Fed. R. Civ. P. 35(a)(1). The motion must be made “for good cause” and must “specify the time, place,
manner, conditions, and scope of the examination, as well as the person or persons who will perform it.”
Fed. R. Civ. P. 35(a)(2). The “in controversy” and the “good cause” requirements are distinct
requirements. Just because a matter is in controversy, it does not automatically follow that there is good
cause for the court to order a party to undergo a physical or mental examination. Schlagenhauf v. Holder,
379 U.S. 104, 118 (1964). That does not mean, however, that the standards cannot be met with the same
set of circumstances. These are contextual inquiries. Sometimes the pleadings can resolve the issues.

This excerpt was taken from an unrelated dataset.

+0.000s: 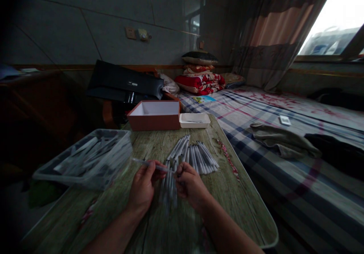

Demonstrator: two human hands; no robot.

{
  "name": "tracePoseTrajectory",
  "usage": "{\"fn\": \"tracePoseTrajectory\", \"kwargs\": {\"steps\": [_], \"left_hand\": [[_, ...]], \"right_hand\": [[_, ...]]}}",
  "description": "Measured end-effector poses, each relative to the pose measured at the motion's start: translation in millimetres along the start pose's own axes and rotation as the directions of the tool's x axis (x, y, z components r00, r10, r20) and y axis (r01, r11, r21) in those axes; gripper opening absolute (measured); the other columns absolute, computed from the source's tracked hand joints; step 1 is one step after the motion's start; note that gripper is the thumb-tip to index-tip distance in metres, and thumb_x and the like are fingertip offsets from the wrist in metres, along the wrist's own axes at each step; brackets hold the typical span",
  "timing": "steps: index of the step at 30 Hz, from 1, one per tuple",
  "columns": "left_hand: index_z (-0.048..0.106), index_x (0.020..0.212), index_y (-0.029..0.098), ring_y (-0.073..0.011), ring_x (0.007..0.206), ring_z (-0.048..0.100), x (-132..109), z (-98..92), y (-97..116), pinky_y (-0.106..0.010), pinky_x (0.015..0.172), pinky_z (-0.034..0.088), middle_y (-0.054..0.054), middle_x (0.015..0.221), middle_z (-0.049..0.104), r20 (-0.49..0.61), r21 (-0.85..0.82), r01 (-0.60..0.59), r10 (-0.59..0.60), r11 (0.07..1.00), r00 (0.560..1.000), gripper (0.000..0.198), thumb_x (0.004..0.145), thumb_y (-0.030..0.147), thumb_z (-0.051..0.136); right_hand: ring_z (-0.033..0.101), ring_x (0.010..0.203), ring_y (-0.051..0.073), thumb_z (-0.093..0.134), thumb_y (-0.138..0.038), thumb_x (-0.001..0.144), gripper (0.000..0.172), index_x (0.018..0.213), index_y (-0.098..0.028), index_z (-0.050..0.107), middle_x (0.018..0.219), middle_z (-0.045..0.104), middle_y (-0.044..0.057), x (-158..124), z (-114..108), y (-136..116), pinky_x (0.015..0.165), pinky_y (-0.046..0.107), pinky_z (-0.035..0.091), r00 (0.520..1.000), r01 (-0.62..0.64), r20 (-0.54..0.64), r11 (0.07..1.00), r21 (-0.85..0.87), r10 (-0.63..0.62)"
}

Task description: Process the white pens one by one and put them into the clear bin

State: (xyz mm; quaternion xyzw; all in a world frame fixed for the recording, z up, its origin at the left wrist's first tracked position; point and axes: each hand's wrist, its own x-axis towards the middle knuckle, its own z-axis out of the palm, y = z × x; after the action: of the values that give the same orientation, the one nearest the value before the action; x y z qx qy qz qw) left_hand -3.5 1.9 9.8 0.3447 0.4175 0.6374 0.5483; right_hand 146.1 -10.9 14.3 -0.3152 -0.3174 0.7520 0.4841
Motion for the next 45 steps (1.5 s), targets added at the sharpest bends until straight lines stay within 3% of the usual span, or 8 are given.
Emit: {"fn": "tracePoseTrajectory", "kwargs": {"steps": [12,19,21,28,32,37,40,45], "left_hand": [[0.058,0.106,0.019,-0.014,0.061,0.065,2,-0.2,4,-0.023,0.056,0.049,0.0,0.069,0.069,-0.024,-0.09,0.09,-0.093,0.992,0.995,0.037,0.076,0.04,0.065],[0.061,0.089,0.015,-0.0102,0.05,0.061,21,-5.4,4,-0.018,0.047,0.046,-0.003,0.062,0.066,-0.155,-0.452,0.348,-0.457,0.821,0.876,0.015,0.076,0.012,0.054],[0.06,0.08,0.014,-0.0089,0.048,0.057,22,-6.5,3,-0.016,0.042,0.042,-0.004,0.064,0.065,-0.09,-0.499,0.397,-0.502,0.771,0.86,0.015,0.071,0.007,0.051],[0.065,0.089,0.013,-0.0104,0.063,0.059,-1,0.5,1,-0.017,0.045,0.042,-0.007,0.092,0.068,0.295,-0.303,0.485,-0.403,0.82,0.866,0.037,0.055,0.002,0.054],[0.063,0.078,0.014,-0.0091,0.061,0.057,-5,4.8,-5,-0.018,0.051,0.044,-0.002,0.074,0.063,0.316,-0.219,0.485,-0.408,0.847,0.856,0.012,0.072,0.023,0.068],[0.052,0.063,0.015,-0.0057,0.042,0.044,5,2.7,-12,-0.018,0.044,0.039,0.006,0.049,0.044,0.27,-0.302,0.514,-0.445,0.803,0.854,0.022,0.08,0.024,0.063],[0.058,0.08,0.014,-0.0101,0.054,0.06,7,2.7,-12,-0.022,0.056,0.049,0.001,0.06,0.06,0.213,-0.393,0.623,-0.593,0.676,0.777,0.01,0.08,0.006,0.052],[0.062,0.083,0.011,-0.0147,0.068,0.068,0,6.3,-13,-0.026,0.07,0.052,-0.007,0.077,0.07,0.419,-0.352,0.756,-0.629,0.552,0.655,0.015,0.08,0.004,0.049]], "right_hand": [[0.023,0.035,0.003,0.068,-0.039,0.072,0.029,0.067,-0.018,0.048,0.047,0.038,-0.01,-2,-10,3,0.033,0.016,0.013,0.959,-0.226,0.113,0.944,-0.239,0.259],[0.04,0.041,0.005,0.072,-0.035,0.069,0.026,0.06,-0.014,0.06,0.05,0.051,-0.004,-14,-16,-19,0.04,0.016,0.028,0.718,-0.103,0.449,0.719,-0.688,0.532],[0.04,0.043,0.005,0.075,-0.039,0.066,0.03,0.062,-0.013,0.06,0.053,0.052,-0.004,-15,-15,-20,0.042,0.016,0.029,0.713,-0.113,0.473,0.75,-0.651,0.518],[0.026,0.039,0.003,0.07,-0.043,0.073,0.03,0.074,-0.016,0.057,0.05,0.036,-0.01,-5,-16,1,0.037,0.018,0.019,0.961,-0.095,0.21,0.926,-0.365,0.182],[0.026,0.041,0.004,0.065,-0.039,0.076,0.026,0.073,-0.015,0.057,0.051,0.036,-0.008,1,-10,7,0.038,0.019,0.017,0.979,-0.044,0.141,0.823,-0.566,0.149],[0.028,0.044,0.007,0.049,-0.024,0.077,0.009,0.083,-0.019,0.051,0.055,0.036,-0.008,3,-6,6,0.041,0.019,0.022,0.996,0.084,0.048,0.843,-0.531,-0.069],[0.039,0.054,0.011,0.043,-0.016,0.075,0.01,0.082,-0.02,0.049,0.062,0.041,-0.005,1,-3,5,0.049,0.021,0.033,0.909,0.279,-0.045,0.686,-0.672,-0.414],[0.048,0.082,0.019,0.04,-0.01,0.08,0.016,0.082,-0.019,0.052,0.086,0.05,0.005,-7,11,10,0.073,0.031,0.041,0.698,0.455,0.256,0.138,-0.88,-0.669]]}}
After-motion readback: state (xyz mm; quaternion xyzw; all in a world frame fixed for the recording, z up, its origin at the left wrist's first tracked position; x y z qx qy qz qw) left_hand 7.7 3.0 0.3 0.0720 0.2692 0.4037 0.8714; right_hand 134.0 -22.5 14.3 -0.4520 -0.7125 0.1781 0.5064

Other times affidavits are required. Evidentiary hearings may be necessary in some cases. Id. at 119.
They are not met by mere conclusory allegations of the pleadings—nor by mere
relevance to the case—but require an affirmative showing by the movant that each
condition as to which the examination is sought is really and genuinely in controversy
and that good cause exists for ordering each particular examination. Obviously, what
may be good cause for one type of examination may not be so for another. The ability of
the movant to obtain the desired information by other means is also relevant.
Id. at 118 (vacating order authorizing examinations where, among other things, the party to be examined
had not asserted his mental or physical condition in support of his claim).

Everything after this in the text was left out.